■ WHAT YOU NEED TO DO ■
Your answer must consist of the lines running from the one that holds "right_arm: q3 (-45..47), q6" to the end of the data, copied exactly.

** DATA EXCERPT follows **

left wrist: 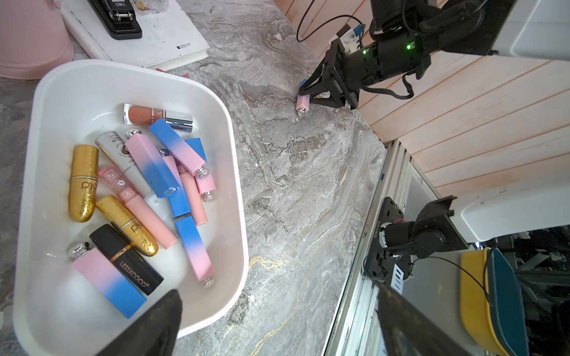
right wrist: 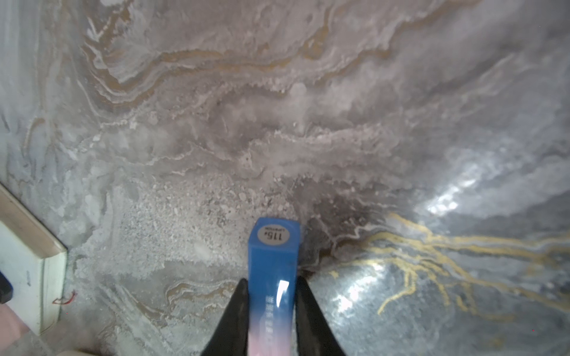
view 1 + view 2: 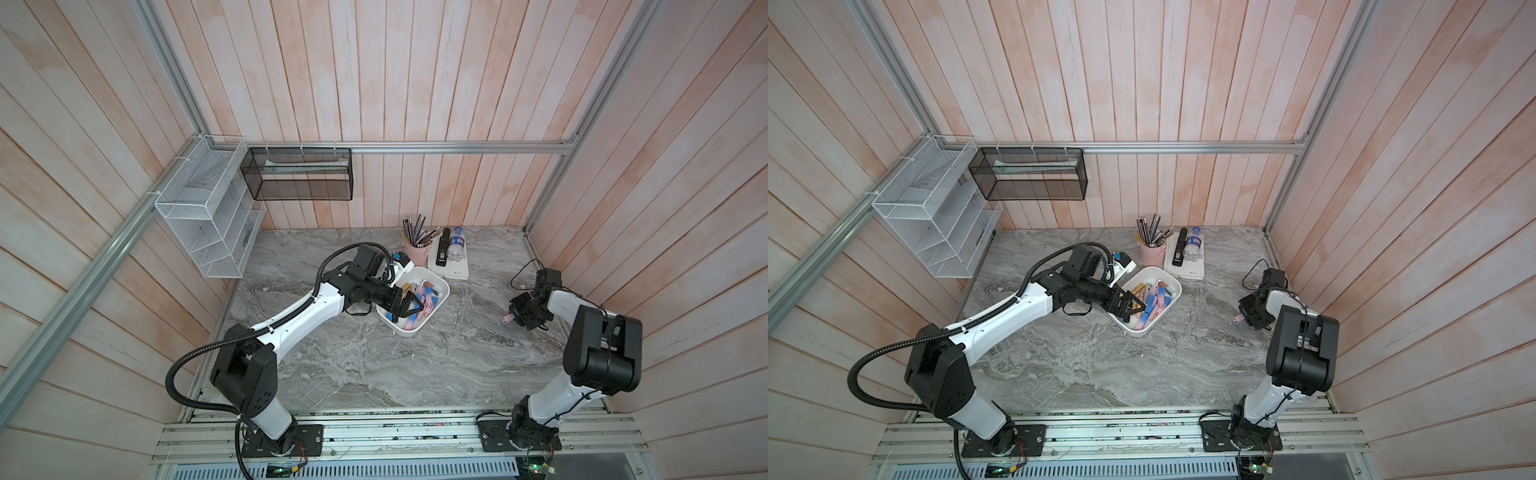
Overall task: Put the lipstick into the storage box
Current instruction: Pick up the lipstick at the center of the board, then place the lipstick in the storage box.
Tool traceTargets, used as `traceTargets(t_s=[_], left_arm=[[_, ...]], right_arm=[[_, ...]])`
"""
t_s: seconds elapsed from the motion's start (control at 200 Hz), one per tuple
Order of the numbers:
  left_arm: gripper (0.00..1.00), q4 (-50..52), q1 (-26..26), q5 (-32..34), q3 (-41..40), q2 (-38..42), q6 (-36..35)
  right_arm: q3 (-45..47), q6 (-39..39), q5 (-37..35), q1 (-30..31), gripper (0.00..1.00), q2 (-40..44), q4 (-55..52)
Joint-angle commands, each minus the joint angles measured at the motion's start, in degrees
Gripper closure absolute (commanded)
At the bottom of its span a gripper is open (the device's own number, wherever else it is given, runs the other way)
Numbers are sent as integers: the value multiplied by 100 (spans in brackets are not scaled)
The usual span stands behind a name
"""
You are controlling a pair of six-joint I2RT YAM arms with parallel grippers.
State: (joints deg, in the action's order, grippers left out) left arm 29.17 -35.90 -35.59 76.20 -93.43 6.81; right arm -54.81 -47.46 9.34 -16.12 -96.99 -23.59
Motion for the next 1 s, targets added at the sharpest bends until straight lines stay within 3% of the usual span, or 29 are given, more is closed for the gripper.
traceTargets(t_s=[0.0, 0.28, 0.55, 0.815, 0.995], left_arm=[[0, 10, 22, -44, 141, -17, 52], [0, -135, 23, 101, -200, 299, 145], [0, -157, 22, 263, -366, 519, 133], [0, -131, 27, 394, -593, 818, 126], [0, -76, 28, 497, -794, 1060, 118]], right_arm=[[-140, 141, 173, -27, 77, -120, -90], [38, 87, 358, 304, 77, 592, -127], [-245, -371, 518, 1710, 77, 897, 22], [-1157, -531, 674, 3299, 75, 392, 390], [-1990, -277, 544, 3969, 74, -321, 181]])
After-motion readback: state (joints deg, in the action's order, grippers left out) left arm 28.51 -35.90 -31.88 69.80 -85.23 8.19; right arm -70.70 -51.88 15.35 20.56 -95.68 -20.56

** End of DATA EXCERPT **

■ EXERCISE ANSWER ■
  right_arm: q3 (-45..47), q6 (-39..39), q5 (-37..35), q1 (-30..31), gripper (0.00..1.00), q2 (-40..44), q4 (-55..52)
Joint-angle commands, each minus the joint angles measured at the motion's start, in degrees
Gripper closure absolute (commanded)
At the bottom of its span a gripper is open (the device's own number, wherever else it is given, runs the other way)
Numbers are sent as integers: the value multiplied by 100 (spans in brackets are not scaled)
The usual span stands behind a name
"""
You are controlling a pair of six-joint I2RT YAM arms with parallel grippers.
State: (joints deg, in the action's order, grippers left out) left arm 29.17 -35.90 -35.59 76.20 -93.43 6.81; right arm -54.81 -47.46 9.34 -16.12 -96.99 -23.59
Motion for the next 1 s, targets added at the sharpest bends until straight lines stay within 3% of the usual span, or 29 are given, more is closed for the gripper.
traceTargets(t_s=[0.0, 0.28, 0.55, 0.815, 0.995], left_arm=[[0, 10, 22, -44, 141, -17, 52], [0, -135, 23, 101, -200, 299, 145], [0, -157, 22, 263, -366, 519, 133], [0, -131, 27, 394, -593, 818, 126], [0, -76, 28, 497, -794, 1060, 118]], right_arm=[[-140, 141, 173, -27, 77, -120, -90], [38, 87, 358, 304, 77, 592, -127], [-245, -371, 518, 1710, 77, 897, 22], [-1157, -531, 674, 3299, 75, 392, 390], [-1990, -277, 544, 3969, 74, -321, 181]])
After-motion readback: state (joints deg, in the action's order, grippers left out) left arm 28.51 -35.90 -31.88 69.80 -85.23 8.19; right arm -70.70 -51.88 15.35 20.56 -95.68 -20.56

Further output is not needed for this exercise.